E disse ancora: «A che cosa posso paragonare il regno di Dio? È simile al lievito, che una donna prese e mescolò in tre misure di farina, finché non fu tutta lievitata».
Non lasciarti ingannare dalle apparenze: «quello che è stolto per il mondo, Dio lo ha scelto per confondere i sapienti; quello che è debole per il mondo, Dio lo ha scelto per confondere i forti; quello che è ignobile e disprezzato per il mondo, quello che è nulla, Dio lo ha scelto per ridurre al nulla le cose che sono» (1Cor 1,27-28).
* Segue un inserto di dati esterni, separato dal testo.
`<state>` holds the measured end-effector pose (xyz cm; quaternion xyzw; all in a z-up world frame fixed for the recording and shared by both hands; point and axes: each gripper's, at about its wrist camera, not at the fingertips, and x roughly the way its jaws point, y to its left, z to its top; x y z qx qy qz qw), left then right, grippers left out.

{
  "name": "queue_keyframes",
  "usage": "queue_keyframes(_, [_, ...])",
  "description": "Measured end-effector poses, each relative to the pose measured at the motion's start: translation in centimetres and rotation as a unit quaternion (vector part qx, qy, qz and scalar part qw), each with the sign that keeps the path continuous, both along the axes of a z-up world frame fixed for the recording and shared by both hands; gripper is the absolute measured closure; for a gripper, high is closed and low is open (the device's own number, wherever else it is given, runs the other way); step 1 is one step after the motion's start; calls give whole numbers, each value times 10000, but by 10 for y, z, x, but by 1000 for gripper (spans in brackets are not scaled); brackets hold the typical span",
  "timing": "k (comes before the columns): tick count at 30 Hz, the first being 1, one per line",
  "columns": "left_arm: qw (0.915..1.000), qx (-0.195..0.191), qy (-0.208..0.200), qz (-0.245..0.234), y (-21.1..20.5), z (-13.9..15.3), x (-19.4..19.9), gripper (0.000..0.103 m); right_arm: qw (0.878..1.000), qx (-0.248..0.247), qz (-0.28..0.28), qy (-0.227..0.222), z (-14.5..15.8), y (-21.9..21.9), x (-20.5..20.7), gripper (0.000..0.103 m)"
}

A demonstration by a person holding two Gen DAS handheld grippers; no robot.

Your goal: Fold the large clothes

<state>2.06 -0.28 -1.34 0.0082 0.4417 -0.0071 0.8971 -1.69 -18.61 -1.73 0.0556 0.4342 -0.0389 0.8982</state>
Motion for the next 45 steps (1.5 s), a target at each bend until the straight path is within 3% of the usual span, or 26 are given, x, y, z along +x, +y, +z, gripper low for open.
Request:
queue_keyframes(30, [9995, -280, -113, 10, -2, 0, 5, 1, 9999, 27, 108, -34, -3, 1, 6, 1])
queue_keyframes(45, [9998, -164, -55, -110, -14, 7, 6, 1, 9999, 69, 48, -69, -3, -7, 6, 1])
È luminosa la pagina del Vangelo di oggi, chiara la citazione paolina che abbiamo inserito a suo commento. Allora, perché noi cristiani aspiriamo a riempire le piazze, ad avere forza e rappresentanza, a contare? Perché corriamo dietro alle statistiche e, invece di essere fermento, vogliamo essere pasta ben lievitata e magari già cotta? Perché non traiamo le conseguenze e invece di preoccuparci per i numeri che calano, non ci occupiamo di mettere lievito nella poca farina del nostro orcio o di piantare semi nel campo incolto delle nostre città?
Abbiamo il coraggio di lasciare risuonare la Parola di oggi in mezzo a noi anche se giudica le nostre aspirazioni pastorali spesso poco evangeliche!